また、ここで得られた上層液は、精子の比率が非常に高い懸濁液であるため、環境水（淡水）に露出させて精子を動くようにして、精子の推進体にあるＡＴＰを消尽させる効果があるため、より高い純度のＰＤＲＮを得ることができると判断される。しかし、この過程で活性を有さない精子の場合、沈殿物として除去されるため、効率の面で考慮する必要があると判断される。しかし、精子から抽出したＰＤＲＮの含量が９２％以上であるため、向上の効果は大きくないと判断される。

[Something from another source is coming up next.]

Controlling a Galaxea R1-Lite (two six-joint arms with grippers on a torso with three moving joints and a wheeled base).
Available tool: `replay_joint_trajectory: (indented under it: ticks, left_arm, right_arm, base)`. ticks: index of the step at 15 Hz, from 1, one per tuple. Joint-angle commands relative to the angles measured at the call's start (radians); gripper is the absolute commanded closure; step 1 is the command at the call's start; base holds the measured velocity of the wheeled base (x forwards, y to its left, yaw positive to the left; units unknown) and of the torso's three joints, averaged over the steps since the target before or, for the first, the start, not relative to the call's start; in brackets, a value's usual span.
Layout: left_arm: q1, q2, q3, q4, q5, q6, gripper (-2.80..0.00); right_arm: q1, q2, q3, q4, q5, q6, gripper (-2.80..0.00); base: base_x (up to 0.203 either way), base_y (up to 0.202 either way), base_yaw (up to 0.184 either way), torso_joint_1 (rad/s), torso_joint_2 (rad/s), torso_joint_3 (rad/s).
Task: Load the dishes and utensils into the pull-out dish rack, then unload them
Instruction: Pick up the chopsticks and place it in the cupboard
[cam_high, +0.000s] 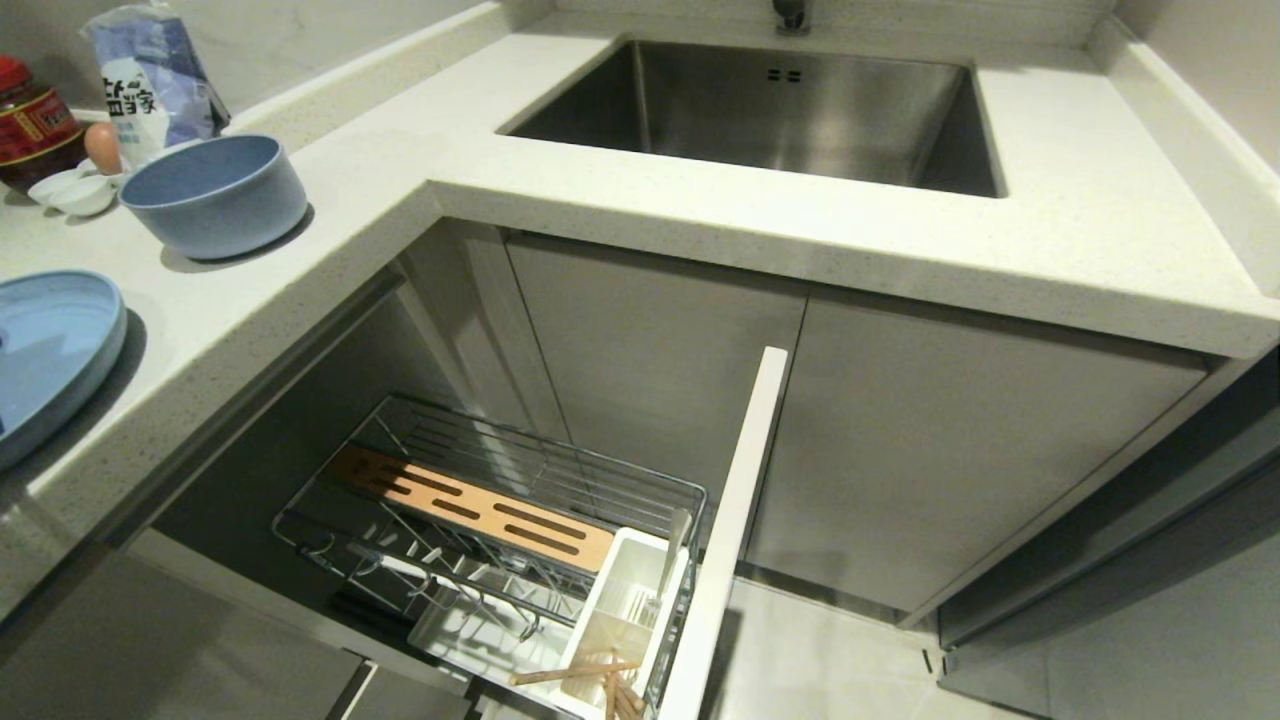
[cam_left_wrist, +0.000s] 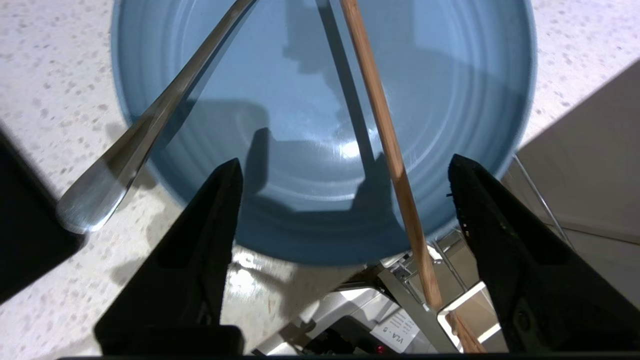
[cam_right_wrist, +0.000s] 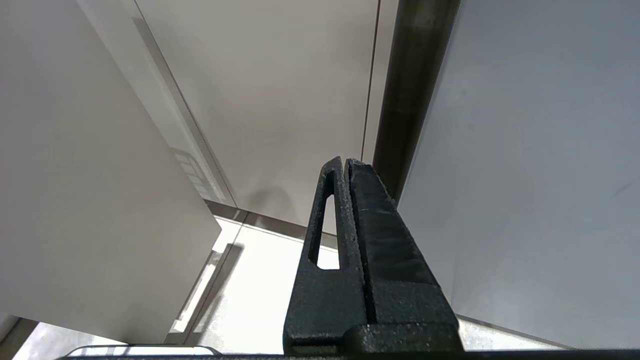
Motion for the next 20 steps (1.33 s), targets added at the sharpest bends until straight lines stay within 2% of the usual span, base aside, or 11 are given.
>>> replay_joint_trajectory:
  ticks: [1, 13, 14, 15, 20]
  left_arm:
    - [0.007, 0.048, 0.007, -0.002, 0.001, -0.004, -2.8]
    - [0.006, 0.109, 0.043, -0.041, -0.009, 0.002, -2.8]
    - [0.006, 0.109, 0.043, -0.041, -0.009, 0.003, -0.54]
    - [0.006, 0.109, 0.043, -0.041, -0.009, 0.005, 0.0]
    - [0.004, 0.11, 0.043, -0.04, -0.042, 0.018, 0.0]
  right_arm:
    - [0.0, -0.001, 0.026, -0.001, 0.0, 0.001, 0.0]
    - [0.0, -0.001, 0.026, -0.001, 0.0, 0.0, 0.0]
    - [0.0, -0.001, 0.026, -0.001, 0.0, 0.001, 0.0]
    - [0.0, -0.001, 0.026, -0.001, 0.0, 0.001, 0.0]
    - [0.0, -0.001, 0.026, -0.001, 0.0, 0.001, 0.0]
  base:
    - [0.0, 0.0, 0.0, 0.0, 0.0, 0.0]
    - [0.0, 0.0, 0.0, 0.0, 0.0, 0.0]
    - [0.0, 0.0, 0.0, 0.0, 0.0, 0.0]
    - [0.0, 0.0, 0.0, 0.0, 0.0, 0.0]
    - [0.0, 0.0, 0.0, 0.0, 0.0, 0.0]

以上、好ましい実施例を挙げて本発明を詳細に説明したが、本発明は、前記の実施例に限定されるものではなく、本発明の技術的思想の範囲内で当分野における通常の知識を有する者によって様々な変形が可能である。

Claims

１）サケ科魚類の精巣から精液と未成熟な精巣部分とを分離するステップと、
２）前記未成熟な精巣部分を磨砕及び人工精漿液下で希釈するステップと、
３）前記精巣の細胞を人為的に精子に性成熟させるために、前記精巣の希釈液にｈＣＧ（ｈｕｍａｎｃｈｏｒｉｏｎｉｃｇｏｎａｄｏｔｒｏｐｉｎ；ヒト絨毛性性腺刺激ホルモン）をｇ精巣当たり２５～２００ＩＵで処理するステップと、
４）１０分～２時間経過後、ｈＣＧ処理した精巣の希釈液を遠心分離して、活性を有することができる精子を回収するステップと、
５）前記回収された精子からＰＤＲＮ（ＰｏｌｙＤｅｏｘｙＲｉｂｏＮｕｃｌｅｏｔｉｄｅ）を抽出するステップと、を含む、サケの精巣からの高純度ＰＤＲＮの抽出方法。
前記サケ科魚類は、サケ亜科、カワヒメマス亜科及びシロマス亜科からなる群から選択される亜科に属する魚種であることを特徴とする、請求項１に記載のＰＤＲＮの抽出方法。
前記サケ科魚類は、河口から川の上流１０ｋｍまでの河川サケであることを特徴とする、請求項１に記載のＰＤＲＮの抽出方法。
前記１）ステップの前記未成熟な精巣は、成熟の程度が異なる部分を区分して分離することによって、０．７％以上の精子活性度を示す、成熟度が相対的に高い部位であることを特徴とする、請求項１に記載のＰＤＲＮの抽出方法。
前記４）ステップの時間経過は１０分～１時間であることを特徴とする、請求項１に記載のＰＤＲＮの抽出方法。
前記未成熟な精巣は、精原細胞又は精細胞を含むことを特徴とする、請求項１に記載のＰＤＲＮの抽出方法。
前記５）ステップの前に精子を含む懸濁液に淡水を入れ、精子が有したＡＴＰを消尽させてＰＤＲＮの純度を高めるステップをさらに含むことを特徴とする、請求項１に記載のＰＤＲＮの抽出方法。